Why Add Clovers to Pastures?

By: C. P. Bagley, Director

Beef Research Institute

Southern University Ag Center

This will be a series of two articles, the first on why I should add clovers (legumes) to a pasture mixture for grazing livestock. The second article will deal with which clovers are recommended and where they “fit” best in a grazing situation.

While there are lots of grasses grown in Louisiana, the two predominant ones are warm-season (summer) perennials that include bermudagrass and bahiagrass. Both are well-adapted C-4 grasses that can be long-lived, withstand almost any grazing pressure, are highly productive, and grow best under warm temperatures. Generally, these grasses will not grow when nighttime temperatures are 50 degrees and below, and they slow down but do not stop growing under hot temperatures. On the contrast, most of our widely used clovers are termed “cool-season” plants, C-3, and they stop growing when temperatures get hot, but only slow down under cold temperatures.

Adding clovers to your forage mixture has several advantages we will discuss in order:

1. Clovers “fix” their own nitrogen (N)

2. Clovers can indirectly contribute N to the companion grasses

3. Clovers are higher in quality than grasses and produce higher animal performance

4. Clovers extend the forage growing season and help with Carbon (C) sequestration

Clovers “fix” N: Earth’s atmosphere is 79% N, as N2, so there is no shortage of N, it is just not in a form readily available to plants or animals. Certain bacteria in the ground can form a symbiotic relationship with the roots of a clover plant, with the formation of nodules (infections) on the roots. Bacteria in these nodules capture N2 gas and turn it into NH3 that can form amino acids for the bacteria or in the free form for use by the clover. When cut into, a functioning root nodule will be pink color internally. The “donation” of N from the bacteria on the roots to the plant is in the range of 50 – 100 lb of N per ac (120 – 240 lb/ac of urea fertilizer). The amount of N fixed by bacteria is directly related to the dry matter yield of the clover plants.

Clovers contribute N: The N that is “fixed” in clovers can be made available to companion grasses, but that is not a direct transfer. Rather, the N in clovers is available to the companion grass after cows graze the forage and expel the undigested forage as either urine or feces. When clover plants die, that plant material becomes organic matter in the soil and can break down and yield its N content.

Clovers are higher in quality: Clovers in a forage mixture with bermudagrass or bahiagrass are both higher in quality and have faster digestion rates, both of which increase animal production when grazing clovers.
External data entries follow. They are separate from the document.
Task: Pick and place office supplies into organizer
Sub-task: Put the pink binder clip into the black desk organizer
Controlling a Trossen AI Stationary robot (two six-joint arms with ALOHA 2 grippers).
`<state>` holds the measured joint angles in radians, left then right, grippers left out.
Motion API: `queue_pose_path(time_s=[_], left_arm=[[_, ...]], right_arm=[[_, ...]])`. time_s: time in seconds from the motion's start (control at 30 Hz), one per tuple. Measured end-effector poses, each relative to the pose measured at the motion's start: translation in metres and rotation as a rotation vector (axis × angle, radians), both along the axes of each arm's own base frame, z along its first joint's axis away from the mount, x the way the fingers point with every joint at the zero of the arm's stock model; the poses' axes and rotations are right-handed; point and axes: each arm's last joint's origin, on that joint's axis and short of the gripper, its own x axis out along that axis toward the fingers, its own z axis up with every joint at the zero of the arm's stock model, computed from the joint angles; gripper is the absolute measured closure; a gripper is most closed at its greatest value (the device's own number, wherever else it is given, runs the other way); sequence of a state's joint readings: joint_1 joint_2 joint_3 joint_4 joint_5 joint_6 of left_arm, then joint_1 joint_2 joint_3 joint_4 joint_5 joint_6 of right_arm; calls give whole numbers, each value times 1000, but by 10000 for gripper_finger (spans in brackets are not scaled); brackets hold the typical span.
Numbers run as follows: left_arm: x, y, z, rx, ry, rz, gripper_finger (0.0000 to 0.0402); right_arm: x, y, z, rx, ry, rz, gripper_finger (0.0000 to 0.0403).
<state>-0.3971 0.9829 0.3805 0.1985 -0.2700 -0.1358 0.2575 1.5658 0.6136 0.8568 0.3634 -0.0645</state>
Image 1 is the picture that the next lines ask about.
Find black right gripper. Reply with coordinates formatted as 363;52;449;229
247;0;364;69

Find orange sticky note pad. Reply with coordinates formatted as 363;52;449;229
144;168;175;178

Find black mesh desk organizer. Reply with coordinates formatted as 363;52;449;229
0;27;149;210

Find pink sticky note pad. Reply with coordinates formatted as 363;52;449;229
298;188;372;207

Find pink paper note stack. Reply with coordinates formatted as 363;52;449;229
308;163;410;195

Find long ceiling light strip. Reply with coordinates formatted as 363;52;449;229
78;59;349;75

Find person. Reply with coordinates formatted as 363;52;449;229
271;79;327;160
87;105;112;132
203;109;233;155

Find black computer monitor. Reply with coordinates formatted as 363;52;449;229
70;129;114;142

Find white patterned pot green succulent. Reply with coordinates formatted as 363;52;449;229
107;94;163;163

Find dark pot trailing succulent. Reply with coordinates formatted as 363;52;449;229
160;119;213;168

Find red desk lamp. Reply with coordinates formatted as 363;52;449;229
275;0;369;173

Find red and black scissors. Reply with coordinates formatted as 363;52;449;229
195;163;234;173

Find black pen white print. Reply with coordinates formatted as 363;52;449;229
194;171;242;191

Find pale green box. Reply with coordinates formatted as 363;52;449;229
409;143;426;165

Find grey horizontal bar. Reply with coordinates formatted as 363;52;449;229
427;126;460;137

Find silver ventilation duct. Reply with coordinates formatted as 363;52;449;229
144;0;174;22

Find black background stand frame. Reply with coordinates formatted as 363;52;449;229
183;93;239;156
When several decades ago scientists began to look at forage quality attributes, and correlate those quality characteristics with expected animal performance, they always underestimated animal performance on alfalfa and other legumes. Using alfalfa as an example, since it is a major hay commodity, scientists would measure alfalfa quality attributes and then add the “X” factor to account for the higher rates of animal performance of cattle fed alfalfa hay than what was predicted by the measured forage quality attributes. At that time, no what knew what “X” was, but after some number of years it was explained.

The Lag Phase

When a cow or other ruminant consumes a forage plant, it goes directly into the rumen of the animal where bacteria “attach” themselves to the plant and start to digest it. Animals cannot breakdown cellulose/ fiber themselves; they depend on rumen bacteria to perform that task. The period between when the forage enters the rumen until bacteria attach to the plant and start to digest it is called the “lag phase.” In general, since plant age and other factors affect the length of the lag phase, the lag phase is 2 hours for clovers (including alfalfa), 4 hours for cool-season grasses (ryegrass), and 6 hours for warm-season grasses (bermudagrass and bahiagrass).
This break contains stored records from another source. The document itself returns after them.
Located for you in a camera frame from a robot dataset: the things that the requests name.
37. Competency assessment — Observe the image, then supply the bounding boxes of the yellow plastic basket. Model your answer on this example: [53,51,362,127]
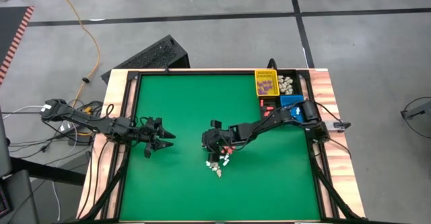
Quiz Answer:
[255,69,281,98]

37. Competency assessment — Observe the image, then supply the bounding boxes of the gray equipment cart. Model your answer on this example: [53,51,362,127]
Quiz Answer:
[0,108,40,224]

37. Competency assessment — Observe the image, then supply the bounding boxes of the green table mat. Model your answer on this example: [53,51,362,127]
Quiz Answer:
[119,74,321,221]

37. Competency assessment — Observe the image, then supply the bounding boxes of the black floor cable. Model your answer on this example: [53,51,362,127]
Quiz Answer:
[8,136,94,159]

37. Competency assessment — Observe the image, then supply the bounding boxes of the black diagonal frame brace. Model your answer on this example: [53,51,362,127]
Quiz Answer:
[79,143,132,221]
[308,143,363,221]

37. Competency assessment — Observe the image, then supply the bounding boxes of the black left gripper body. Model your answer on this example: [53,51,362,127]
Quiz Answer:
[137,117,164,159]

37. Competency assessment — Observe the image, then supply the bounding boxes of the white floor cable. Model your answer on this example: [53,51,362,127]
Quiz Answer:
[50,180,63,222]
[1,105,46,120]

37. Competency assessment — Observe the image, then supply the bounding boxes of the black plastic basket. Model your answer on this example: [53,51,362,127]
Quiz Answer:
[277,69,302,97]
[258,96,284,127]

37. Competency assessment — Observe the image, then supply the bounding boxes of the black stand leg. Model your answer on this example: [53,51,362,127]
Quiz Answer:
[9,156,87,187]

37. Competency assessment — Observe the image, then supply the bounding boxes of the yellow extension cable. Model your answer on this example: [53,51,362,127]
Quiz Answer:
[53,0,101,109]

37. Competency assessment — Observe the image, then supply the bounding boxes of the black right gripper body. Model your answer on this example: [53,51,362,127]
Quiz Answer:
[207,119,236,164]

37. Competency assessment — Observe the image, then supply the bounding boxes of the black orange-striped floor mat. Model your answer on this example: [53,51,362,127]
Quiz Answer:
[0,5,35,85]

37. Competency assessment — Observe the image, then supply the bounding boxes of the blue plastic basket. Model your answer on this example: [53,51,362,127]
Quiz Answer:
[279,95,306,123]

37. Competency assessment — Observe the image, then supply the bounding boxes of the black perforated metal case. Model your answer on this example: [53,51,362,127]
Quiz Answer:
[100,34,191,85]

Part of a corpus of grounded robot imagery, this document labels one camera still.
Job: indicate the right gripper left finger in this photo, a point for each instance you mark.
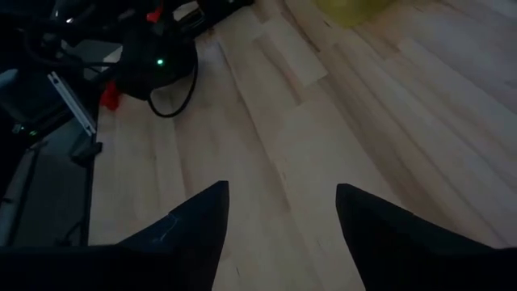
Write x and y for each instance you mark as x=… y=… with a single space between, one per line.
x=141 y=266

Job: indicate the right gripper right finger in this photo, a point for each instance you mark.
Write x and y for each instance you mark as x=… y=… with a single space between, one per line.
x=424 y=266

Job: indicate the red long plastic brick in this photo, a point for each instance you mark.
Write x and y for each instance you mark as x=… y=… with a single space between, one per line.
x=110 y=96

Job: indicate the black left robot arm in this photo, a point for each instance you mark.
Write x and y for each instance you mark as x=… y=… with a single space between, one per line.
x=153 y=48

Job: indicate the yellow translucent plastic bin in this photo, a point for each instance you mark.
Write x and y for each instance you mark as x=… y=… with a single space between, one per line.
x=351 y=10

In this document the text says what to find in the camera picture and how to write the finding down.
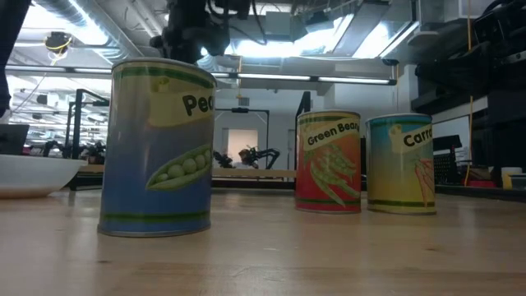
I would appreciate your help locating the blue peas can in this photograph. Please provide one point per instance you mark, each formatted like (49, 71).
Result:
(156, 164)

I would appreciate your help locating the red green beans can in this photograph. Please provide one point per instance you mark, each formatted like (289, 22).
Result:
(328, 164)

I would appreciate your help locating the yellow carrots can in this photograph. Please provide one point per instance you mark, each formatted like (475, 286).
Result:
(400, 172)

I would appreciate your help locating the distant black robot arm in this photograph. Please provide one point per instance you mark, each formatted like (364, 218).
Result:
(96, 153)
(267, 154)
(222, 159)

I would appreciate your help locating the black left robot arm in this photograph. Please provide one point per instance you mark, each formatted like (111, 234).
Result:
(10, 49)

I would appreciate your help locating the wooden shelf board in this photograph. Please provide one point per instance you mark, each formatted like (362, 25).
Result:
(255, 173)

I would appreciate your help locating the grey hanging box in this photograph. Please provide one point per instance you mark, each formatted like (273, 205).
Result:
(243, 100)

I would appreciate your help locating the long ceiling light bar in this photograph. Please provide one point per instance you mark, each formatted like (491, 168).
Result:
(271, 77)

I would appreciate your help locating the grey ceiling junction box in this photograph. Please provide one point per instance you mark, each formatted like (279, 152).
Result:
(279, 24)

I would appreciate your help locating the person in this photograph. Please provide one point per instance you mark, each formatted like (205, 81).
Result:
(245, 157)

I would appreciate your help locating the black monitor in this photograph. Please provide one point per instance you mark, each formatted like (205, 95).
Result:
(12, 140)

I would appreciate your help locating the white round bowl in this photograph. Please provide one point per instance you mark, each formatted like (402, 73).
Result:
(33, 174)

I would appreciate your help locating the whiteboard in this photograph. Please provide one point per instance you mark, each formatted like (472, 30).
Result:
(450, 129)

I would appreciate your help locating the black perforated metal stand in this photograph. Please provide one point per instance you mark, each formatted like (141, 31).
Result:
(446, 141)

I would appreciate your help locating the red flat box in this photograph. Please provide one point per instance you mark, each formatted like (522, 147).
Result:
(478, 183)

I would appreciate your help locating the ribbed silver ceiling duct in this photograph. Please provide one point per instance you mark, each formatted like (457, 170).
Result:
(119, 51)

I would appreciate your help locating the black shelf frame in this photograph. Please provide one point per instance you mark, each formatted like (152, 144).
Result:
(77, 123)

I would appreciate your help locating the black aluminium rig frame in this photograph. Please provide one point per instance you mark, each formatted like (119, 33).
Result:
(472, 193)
So, the “X” factor causing animals to perform better than expected is simply that alfalfa (and other clovers) digests more quickly than grasses do, allowing cows to eat more and take in more energy so they gain faster. Think of a cow’s rumen as a 40-gallon jug. Once it is full, the cow must stop consuming grass due to a lack of space. The faster a forage digests, the quicker the cow can replace it with more forage.
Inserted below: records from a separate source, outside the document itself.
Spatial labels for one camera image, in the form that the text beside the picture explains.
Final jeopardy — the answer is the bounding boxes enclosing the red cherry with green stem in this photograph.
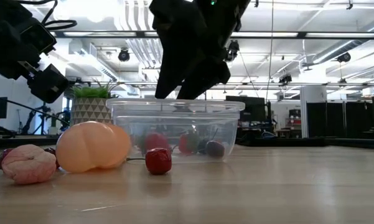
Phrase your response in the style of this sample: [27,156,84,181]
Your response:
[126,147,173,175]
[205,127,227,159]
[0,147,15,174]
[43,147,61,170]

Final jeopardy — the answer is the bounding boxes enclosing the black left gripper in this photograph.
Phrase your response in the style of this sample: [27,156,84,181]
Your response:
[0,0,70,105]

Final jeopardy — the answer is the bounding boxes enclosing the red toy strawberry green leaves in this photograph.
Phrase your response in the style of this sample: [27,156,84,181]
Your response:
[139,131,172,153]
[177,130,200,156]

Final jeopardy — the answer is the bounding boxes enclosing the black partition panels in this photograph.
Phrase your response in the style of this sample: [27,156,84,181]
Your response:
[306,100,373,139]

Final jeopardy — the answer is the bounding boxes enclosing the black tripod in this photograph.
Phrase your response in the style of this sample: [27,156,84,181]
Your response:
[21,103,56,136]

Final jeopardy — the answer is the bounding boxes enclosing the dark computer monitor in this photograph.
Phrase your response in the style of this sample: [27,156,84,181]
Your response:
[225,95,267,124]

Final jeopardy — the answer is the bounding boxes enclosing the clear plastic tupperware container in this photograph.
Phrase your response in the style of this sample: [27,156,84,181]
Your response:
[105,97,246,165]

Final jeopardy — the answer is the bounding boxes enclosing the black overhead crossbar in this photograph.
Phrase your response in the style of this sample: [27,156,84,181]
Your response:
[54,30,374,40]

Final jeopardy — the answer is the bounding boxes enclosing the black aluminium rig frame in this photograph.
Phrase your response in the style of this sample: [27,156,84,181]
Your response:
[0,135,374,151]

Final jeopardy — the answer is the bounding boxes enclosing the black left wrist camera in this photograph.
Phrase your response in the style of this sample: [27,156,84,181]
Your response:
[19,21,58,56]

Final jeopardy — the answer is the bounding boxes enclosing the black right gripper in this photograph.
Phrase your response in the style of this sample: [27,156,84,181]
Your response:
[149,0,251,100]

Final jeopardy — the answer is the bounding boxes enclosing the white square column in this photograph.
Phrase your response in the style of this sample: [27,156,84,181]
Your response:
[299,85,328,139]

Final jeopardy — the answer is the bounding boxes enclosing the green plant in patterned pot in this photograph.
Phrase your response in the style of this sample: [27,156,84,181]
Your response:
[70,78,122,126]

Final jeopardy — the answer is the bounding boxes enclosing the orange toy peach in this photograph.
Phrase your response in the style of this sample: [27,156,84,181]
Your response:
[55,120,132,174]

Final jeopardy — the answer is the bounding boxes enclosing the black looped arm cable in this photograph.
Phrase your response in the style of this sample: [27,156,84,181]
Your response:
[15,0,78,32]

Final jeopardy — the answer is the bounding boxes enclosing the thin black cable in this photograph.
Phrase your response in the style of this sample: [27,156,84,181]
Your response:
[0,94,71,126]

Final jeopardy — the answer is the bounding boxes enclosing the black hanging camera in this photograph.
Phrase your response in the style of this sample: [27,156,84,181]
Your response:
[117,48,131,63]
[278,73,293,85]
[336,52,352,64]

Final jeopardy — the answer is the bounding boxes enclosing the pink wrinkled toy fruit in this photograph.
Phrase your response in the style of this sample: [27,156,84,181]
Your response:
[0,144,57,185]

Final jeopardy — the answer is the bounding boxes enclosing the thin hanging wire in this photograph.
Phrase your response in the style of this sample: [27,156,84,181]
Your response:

While definitive data has been difficult to come by, most scientists are of the opinion that optimum gains in cattle grazing grass-clover mixture are reached when clovers represent about 25% of the forage mixture. Since most clovers are classified as "cool-season" plants, they usually make up more of the forage mixture in early spring, with summer grasses increasing in summer, which lessens the percentage of clovers in the forage mixture.

Animal grazing habits are quite different. Cows tend to be non-selective and cannot graze much closer than 2 inches above ground level. Sheep, goats, horses, and deer are more selective grazers and tend to choose higher-quality forages and can graze plants all the way down to ground level. Horses graze about 14 hours a day, as they select more favored forages, compared to the 8 hours a cow grazes eating all forages within reach. Since cows tend to graze about 8 hours per day in 3 or 4 grazing periods, there are constant digestive processes going on due to the continual intake of forages by the grazing animal with mixing of the grasses and clovers in the rumen.

Clovers and Carbon Sequestration: There is almost total agreement that carbon dioxide (CO2) levels in the atmosphere have increased from 280 to 410 ppm over the past 100 years due to the burning of coal and petroleum products, generally referred to as “human activity.” Scientists are divided as to the impacts of increased CO2 levels of the supposed “global warming/ climate change.” But there is more and more pressure to “reduce the C footprint” and sequester more C. As discussed at the most recent Louisiana Forage Conference in Alexandria (Dec. 2022), one of the most effective ways to sequester C is by growing more forage and increasing organic matter in the soil.

When we add clover to a bermudagrass or bahiagrass pasture, we extend the forage growing season, we produce more forage dry matter and we make capture more CO2. Plants are about 90% C and O, so 2000 lb of forage dry matter per acre is equal to capturing about 1800 lb per ac of C and O. Since clovers are cool-season plants, they grow in colder periods of the year when summer perennials are dormant, providing both grazing opportunities and carbon sequestration.

Adding a clover to your grazing mixture has many advantages. But which legume to plant? That is the topic for next time.